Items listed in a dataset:
┄┄┄┄┄┄┄┄┄┄

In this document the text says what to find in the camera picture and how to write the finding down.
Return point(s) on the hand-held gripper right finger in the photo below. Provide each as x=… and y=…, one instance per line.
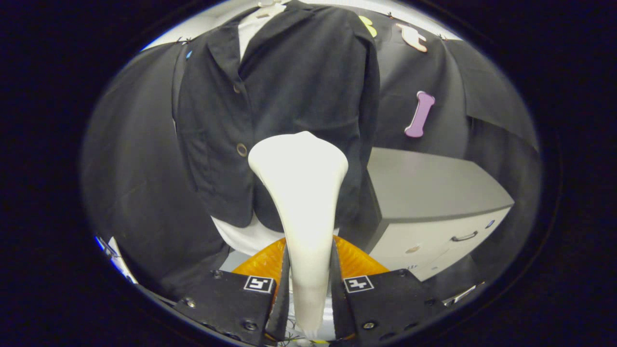
x=340, y=308

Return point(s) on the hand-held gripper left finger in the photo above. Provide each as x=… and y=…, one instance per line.
x=282, y=313

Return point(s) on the black suit jacket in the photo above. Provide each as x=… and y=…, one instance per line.
x=299, y=86

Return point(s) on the white mannequin torso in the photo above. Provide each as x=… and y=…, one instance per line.
x=241, y=236

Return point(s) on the grey storage cabinet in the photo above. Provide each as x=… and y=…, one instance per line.
x=424, y=188

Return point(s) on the white and blue equipment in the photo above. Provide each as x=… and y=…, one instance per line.
x=118, y=250

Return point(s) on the black backdrop cloth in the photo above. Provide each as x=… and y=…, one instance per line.
x=135, y=168

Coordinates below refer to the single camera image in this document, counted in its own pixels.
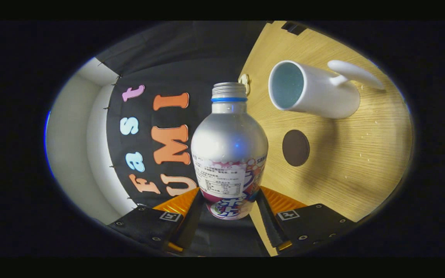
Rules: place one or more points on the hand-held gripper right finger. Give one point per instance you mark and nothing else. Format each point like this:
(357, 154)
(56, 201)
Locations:
(315, 224)

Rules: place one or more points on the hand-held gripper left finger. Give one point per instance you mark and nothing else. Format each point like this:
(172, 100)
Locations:
(149, 227)

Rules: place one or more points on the dark brown round coaster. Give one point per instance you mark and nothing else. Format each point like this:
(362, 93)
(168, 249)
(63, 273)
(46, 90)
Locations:
(296, 148)

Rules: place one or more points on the silver juice bottle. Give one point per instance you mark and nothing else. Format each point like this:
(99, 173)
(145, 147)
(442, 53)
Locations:
(228, 146)

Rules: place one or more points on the white cup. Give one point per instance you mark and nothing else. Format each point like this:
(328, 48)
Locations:
(323, 96)

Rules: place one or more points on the wooden table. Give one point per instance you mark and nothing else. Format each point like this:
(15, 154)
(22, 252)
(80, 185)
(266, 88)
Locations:
(354, 154)

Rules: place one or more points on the small divided white tray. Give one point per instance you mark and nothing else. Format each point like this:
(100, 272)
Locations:
(244, 83)

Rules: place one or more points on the black backdrop cloth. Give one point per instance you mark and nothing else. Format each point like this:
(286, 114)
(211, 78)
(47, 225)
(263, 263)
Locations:
(160, 69)

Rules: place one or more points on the black table clamp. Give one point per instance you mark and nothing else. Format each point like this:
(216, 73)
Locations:
(295, 27)

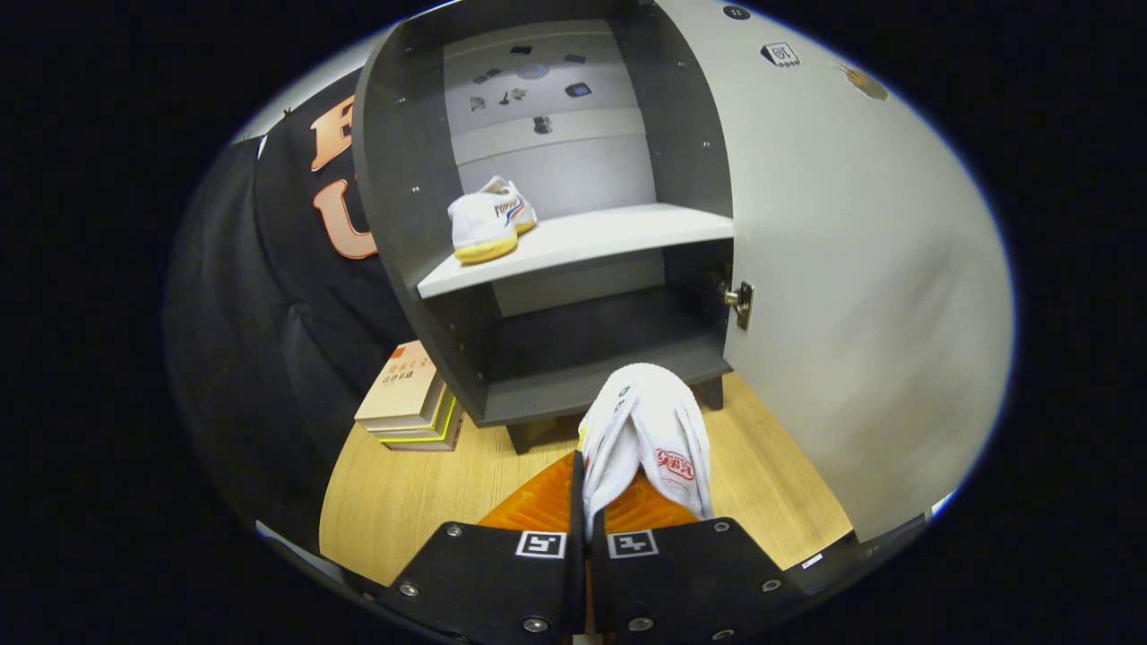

┄┄┄┄┄┄┄┄┄┄

THE TASK:
If a line contains the word "this", count it; give the total for the entries above and nothing else.

ANSWER FOR THE TASK:
11